On the basis of authorization granted by the Annual General Meeting of
Shareholders of the Company on 23 March 2007, the Board of Directors of the
Company decided on a share issue against payment directed to Solteq Management.
In the share issue, a maximum of 400,000 treasury shares held by the Company
will be offered for subscription by Solteq Management, in derogation from the
shareholders' pre-emptive subscription rights. There are weighty financial
reasons for the derogation from the shareholders' pre-emptive subscription
rights as the shares to be transferred in the share issue will be used for the
implementation of the shareholding plan of the Company's executives. As treasury
shares held by the Company will be transferred in the share issue, the number of
the Company's share will remain unchanged.
The subscription price (transfer price) of the share is the trade volume
weighted average quotation of the Company's share on NASDAQ OMX Helsinki Ltd.
during 31 January-25 February 2011, i.e. EUR 1.05 per share. The share
subscription period is 1 March-31 March 2011. The subscribed shares must be
paid no later than 31 March 2011. The subscription price will be credited to the
reserve for invested unrestricted equity of the Company. Right to dividend and
other shareholder rights will commence after the shares have been paid and
registered on the book-entry account of Solteq Management.

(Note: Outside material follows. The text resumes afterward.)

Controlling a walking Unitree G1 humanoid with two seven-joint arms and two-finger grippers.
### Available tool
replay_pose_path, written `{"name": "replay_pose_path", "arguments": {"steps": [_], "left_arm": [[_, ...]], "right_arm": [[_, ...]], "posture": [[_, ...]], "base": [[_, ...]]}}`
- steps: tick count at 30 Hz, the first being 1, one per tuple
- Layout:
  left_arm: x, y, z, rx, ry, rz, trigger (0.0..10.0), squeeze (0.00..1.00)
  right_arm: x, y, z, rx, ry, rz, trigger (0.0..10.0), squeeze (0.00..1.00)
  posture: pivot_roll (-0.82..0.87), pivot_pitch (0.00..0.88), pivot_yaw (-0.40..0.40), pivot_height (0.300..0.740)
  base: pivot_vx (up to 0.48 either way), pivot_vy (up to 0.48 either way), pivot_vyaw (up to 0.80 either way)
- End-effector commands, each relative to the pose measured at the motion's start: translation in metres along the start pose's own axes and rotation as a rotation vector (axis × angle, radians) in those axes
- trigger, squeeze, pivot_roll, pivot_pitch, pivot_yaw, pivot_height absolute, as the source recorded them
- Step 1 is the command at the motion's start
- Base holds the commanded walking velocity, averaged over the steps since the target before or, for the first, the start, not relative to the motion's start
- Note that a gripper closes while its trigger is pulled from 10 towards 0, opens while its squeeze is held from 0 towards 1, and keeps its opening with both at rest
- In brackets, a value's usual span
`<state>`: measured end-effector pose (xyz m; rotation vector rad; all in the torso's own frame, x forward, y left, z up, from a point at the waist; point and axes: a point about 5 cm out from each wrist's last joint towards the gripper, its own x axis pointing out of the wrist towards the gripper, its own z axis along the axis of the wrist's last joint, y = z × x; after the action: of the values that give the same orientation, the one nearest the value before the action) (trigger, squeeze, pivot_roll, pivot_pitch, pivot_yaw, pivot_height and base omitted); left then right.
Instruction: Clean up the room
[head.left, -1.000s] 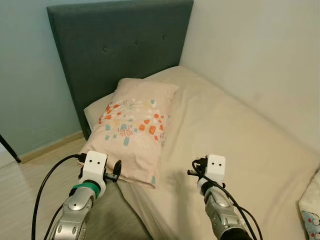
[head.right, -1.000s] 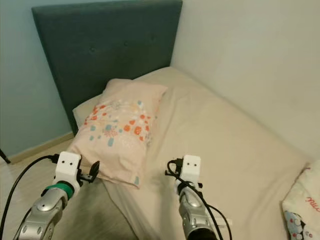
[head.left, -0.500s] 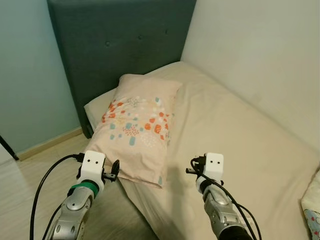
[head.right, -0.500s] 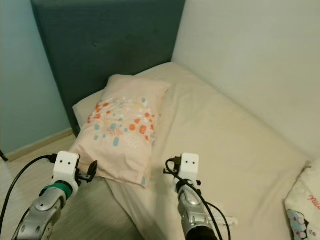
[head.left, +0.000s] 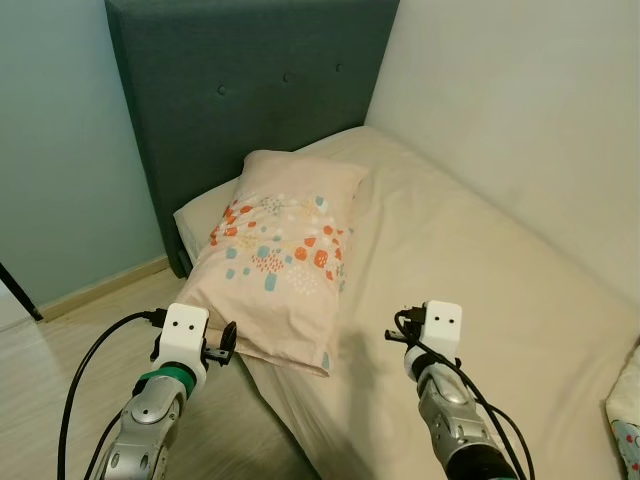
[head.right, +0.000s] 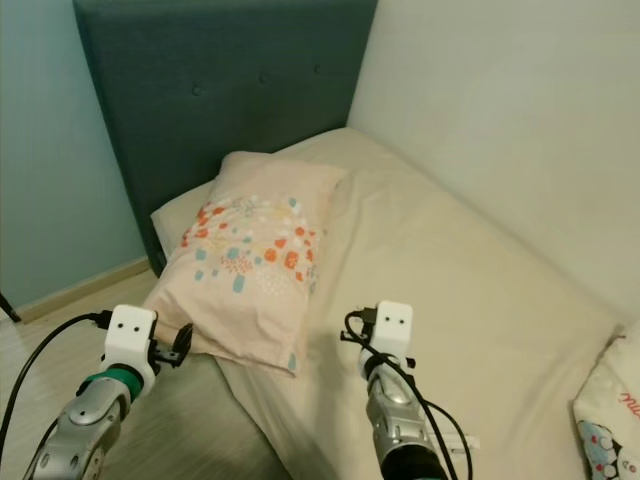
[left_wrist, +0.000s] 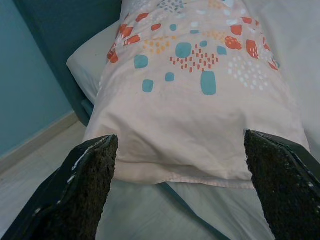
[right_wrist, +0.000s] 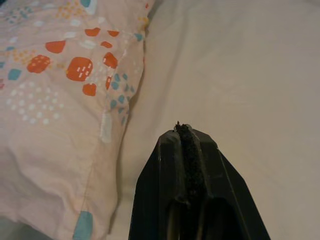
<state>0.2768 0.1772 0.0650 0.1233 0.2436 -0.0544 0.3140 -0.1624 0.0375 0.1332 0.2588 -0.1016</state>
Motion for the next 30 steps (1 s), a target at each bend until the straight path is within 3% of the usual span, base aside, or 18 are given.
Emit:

As part of the plan, the Board of Directors of the Company has today decided to
grant to Solteq Management an interest-bearing loan in the maximum amount of EUR
360,000 to finance the acquisition of the Company's shares. The loan will be
repaid in full by 30 April 2015, at the latest. Should the plan be continued by
one year at a time in 2015 or in 2016, in accordance with the terms and
conditions, the loan period may be extended respectively.
The plan will be valid until the publication of the Company's financial
statements 2014, at which time the plan is intended to be dissolved in a manner
to be determined later. The plan may be dissolved, e.g., by merging Solteq
Management with the Company, or by selling the Company's shares held by Solteq
Management otherwise. The plan will be continued by one year at a time, in case
the Company's share price after the publication of the Company's financial
statements 2014 or 2015 is lower than the average share price which Solteq
Management paid for the Company's shares.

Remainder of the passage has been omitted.